• _WHAT THE EXERCISE ASKS_
Transcribe the listing in full. Keep every line exactly as it stands.
================
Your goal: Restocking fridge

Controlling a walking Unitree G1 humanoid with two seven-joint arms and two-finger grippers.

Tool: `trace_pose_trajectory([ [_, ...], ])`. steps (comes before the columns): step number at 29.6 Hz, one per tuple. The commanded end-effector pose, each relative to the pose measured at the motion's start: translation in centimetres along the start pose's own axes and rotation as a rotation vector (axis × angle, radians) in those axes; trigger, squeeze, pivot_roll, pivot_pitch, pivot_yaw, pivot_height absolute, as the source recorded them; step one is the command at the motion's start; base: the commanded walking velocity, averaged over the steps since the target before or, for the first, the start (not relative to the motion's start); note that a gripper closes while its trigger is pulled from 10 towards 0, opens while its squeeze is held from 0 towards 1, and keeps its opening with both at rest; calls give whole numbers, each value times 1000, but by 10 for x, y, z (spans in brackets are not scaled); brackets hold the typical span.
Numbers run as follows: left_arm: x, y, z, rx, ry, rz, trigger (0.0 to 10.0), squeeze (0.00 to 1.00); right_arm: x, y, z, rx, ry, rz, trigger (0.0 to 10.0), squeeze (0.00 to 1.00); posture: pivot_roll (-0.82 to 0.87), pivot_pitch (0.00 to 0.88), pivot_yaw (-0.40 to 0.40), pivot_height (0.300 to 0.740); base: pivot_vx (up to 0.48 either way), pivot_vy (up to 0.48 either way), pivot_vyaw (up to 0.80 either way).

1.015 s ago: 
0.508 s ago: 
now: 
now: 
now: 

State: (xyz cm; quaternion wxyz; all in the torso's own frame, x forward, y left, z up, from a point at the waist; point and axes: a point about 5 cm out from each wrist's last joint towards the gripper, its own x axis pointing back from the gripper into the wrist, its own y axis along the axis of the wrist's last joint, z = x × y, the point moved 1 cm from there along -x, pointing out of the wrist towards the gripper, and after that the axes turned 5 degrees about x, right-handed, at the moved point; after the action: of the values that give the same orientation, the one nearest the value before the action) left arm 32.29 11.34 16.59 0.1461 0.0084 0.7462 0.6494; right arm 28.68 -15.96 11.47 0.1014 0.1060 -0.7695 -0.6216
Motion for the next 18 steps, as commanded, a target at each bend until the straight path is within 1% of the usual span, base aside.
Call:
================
• _FINISHED TASK_
Your goal: Restocking fridge

Controlling a walking Unitree G1 humanoid with two seven-joint arms and two-finger grippers.

Tool: `trace_pose_trajectory([ [_, ...], ])`. steps (comes before the columns): step number at 29.6 Hz, one per tuple. The commanded end-effector pose, each relative to the pose measured at the motion's start: translation in centimetres along the start pose's own axes and rotation as a rotation vector (axis × angle, radians) in those axes; trigger, squeeze, pivot_roll, pivot_pitch, pivot_yaw, pivot_height absolute, as the source recorded them; step one is the command at the motion's start; base: the commanded walking velocity, averaged over the steps since the target before or, for the first, the start (not relative to the motion's start); note that a gripper closes while its trigger is pulled from 10 towards 0, opens while its squeeze is held from 0 towards 1, and keeps its opening with both at rest; calls give whole numbers, each value times 1000, but by 10 for x, y, z (spans in brackets are not scaled); brackets hold the typical span.
Numbers run as follows: left_arm: x, y, z, rx, ry, rz, trigger (0.0 to 10.0), squeeze (0.00 to 1.00); right_arm: x, y, z, rx, ry, rz, trigger (0.0 to 10.0), squeeze (0.00 to 1.00); posture: pivot_roll (-0.82 to 0.87), pivot_pitch (0.00 to 0.88), pivot_yaw (-0.40 to 0.40), pivot_height (0.300 to 0.740); base: pivot_vx (up to 0.48 either way), pivot_vy (up to 0.48 either way), pivot_vyaw (up to 0.80 either way).

1.015 s ago: 
0.508 s ago: 
now: 
now: 
now: 

State: (xyz cm; quaternion wxyz; all in the torso's own frame, x forward, y left, z up, from a point at the waist; point and axes: a point about 5 cm out from each wrist's last joint towards the gripper, its own x axis pointing back from the gripper into the wrist, its own y axis along the axis of the wrist's last joint, z = x × y, the point moved 1 cm from there along -x, pointing out of the wrist towards the gripper, and after that the axes turned 5 degrees about x, right-handed, at the moved point; after the action: of the values that give the same orientation, the one nearest the value before the action) left arm 32.29 11.34 16.59 0.1461 0.0084 0.7462 0.6494; right arm 28.68 -15.96 11.47 0.1014 0.1060 -0.7695 -0.6216
Motion for the next 18 steps, as commanded, a target at each bend until the straight path is within 1% of the usual span, base aside.
Call:

The exercise requires no further output.